Performance benchmark suite for nitrix — rigorous, fair, multi-outcome, multi-platform, with structured results as the source of truth.

Status: P3 done (gate · bundles · HTML site)

The L4 result schema is frozen at schema_version = 1 (additive-only; SCHEMA_AND_LIFECYCLE.md). The first real nitrix case ships — semiring_matmul — comparing the JAX reference, the Pallas/Triton kernel, and a naive materialise-then-reduce baseline against an fp64 oracle, across the real / log / tropical / euclidean algebras. Its rendered report supersedes the hand-built nitrix/bench/PERF_SEMIRING_MATMUL.md. (The throwaway dense_matmul case from P0a remains, for core smoke tests.)

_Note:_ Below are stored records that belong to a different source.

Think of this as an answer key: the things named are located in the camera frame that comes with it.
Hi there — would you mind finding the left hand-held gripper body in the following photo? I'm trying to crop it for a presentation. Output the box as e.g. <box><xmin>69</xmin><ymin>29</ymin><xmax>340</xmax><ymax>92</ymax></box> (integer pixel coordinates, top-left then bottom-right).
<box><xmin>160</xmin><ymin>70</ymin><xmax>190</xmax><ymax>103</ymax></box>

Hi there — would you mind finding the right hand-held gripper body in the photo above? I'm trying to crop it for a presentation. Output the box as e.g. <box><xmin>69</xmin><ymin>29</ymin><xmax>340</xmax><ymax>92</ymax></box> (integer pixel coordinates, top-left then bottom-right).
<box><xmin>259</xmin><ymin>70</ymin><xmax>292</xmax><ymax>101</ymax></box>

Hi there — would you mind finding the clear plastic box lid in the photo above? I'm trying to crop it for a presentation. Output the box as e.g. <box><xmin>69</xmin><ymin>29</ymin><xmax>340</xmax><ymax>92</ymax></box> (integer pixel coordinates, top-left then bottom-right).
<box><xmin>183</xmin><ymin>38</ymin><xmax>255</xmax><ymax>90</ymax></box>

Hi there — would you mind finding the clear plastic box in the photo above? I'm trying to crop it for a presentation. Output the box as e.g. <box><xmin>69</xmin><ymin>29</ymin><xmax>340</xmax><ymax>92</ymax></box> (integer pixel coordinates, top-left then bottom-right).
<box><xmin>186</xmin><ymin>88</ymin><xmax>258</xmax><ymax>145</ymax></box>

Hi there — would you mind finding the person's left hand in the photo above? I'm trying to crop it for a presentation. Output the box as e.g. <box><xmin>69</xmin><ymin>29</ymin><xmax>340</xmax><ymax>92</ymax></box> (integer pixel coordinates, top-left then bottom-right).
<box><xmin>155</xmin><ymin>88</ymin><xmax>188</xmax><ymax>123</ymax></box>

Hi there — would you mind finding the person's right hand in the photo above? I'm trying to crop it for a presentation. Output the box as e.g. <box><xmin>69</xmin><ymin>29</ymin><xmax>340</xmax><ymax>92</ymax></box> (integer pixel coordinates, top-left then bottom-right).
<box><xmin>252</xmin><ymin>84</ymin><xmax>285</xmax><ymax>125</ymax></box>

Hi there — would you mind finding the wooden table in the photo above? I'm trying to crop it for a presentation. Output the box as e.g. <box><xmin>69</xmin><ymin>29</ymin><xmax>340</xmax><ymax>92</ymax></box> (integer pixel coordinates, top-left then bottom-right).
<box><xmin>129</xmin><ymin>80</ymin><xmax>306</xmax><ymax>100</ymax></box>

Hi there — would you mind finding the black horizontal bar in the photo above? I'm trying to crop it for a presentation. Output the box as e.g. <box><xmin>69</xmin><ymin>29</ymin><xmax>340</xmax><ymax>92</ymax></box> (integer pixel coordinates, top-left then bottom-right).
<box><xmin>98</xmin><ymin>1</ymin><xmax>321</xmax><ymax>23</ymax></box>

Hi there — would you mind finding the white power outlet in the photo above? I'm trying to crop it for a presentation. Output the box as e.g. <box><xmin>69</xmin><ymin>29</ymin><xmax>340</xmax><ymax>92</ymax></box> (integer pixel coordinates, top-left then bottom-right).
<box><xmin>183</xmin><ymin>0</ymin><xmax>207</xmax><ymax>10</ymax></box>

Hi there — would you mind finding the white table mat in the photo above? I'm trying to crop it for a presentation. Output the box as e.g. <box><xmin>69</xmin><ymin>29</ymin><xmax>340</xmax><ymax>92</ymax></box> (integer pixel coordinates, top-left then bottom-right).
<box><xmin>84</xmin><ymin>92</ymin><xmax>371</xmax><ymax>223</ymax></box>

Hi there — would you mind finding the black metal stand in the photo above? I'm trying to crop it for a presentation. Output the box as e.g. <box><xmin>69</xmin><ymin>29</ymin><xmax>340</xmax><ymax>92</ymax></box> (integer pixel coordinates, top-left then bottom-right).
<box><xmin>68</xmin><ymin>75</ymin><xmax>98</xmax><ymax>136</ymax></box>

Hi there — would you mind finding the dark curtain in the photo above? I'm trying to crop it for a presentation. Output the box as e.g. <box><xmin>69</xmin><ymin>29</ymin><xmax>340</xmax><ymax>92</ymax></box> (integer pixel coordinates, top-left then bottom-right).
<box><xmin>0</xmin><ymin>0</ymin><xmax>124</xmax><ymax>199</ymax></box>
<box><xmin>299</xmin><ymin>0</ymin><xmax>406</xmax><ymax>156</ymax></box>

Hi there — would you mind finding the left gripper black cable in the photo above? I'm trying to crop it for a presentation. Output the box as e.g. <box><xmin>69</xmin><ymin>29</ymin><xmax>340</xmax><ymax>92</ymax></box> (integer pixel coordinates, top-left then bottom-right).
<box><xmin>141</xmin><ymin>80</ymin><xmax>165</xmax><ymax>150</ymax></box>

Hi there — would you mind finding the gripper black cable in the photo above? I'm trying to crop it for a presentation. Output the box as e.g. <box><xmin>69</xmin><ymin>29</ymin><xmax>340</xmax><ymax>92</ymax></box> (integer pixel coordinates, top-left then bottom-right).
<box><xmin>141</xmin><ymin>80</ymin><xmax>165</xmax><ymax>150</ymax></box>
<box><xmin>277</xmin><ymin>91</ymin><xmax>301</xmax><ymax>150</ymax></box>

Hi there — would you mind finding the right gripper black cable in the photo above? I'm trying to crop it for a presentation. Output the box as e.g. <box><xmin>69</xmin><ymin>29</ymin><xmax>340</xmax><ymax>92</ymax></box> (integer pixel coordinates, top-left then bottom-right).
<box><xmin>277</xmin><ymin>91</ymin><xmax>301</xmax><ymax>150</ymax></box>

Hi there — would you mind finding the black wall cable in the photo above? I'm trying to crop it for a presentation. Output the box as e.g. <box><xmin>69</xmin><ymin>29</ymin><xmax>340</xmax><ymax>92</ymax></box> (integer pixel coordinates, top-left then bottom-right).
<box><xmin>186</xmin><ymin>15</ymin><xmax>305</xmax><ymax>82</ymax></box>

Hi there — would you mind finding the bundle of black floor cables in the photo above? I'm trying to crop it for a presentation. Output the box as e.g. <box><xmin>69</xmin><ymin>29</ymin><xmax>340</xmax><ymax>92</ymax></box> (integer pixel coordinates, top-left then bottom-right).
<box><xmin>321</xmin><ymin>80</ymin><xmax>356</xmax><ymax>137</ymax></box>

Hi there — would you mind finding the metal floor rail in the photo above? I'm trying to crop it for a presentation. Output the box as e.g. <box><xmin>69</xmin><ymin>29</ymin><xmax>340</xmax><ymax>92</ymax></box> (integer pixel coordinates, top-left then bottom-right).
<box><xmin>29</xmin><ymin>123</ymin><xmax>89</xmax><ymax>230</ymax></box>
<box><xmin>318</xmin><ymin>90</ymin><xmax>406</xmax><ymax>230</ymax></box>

P1 (in progress): the runner spawns one subprocess per attempt via a pluggable interpreter — making per-attempt peak_hbm and cold compile_time honest. A resource-aware scheduler (schedule.py) serialises GPU attempts under a per-device lock (clean timings + clock stability) while parallel CPU attempts run on disjoint pinned cores (--cpu-slots N, honest because slots don't contend). Multi-platform works end to end: --platforms a,b fans attempts across platforms in one run (CPU + a GPU overlap), and --render-from f1 f2 … combines separate runs/devices into one platform-column report with within-platform ratios. Registries are in: a metric registry (units / direction / kind + the fidelity gate threshold, the single source of truth the driver stamps and cases are validated against) and a provider registry (the cross-case framework + env-isolation a baseline runs under — the "baseline registry", realised on providers because baseline names are case-local and would collide). Multi-GPU fan-out is in: --gpus N (default auto-probed) gives each device its own lock, so attempts fan across GPUs (one per device at a time, N concurrent), each pinned via CUDA_VISIBLE_DEVICES. A durable store (--store; results/store/<case>/<run_id>.jsonl) accumulates each run as a file, --render-from <dir> --latest combines runs/devices into the current-state report, and --prune-keep N caps history. P1 is complete modulo the cross-machine store transport policy (DESIGN §8).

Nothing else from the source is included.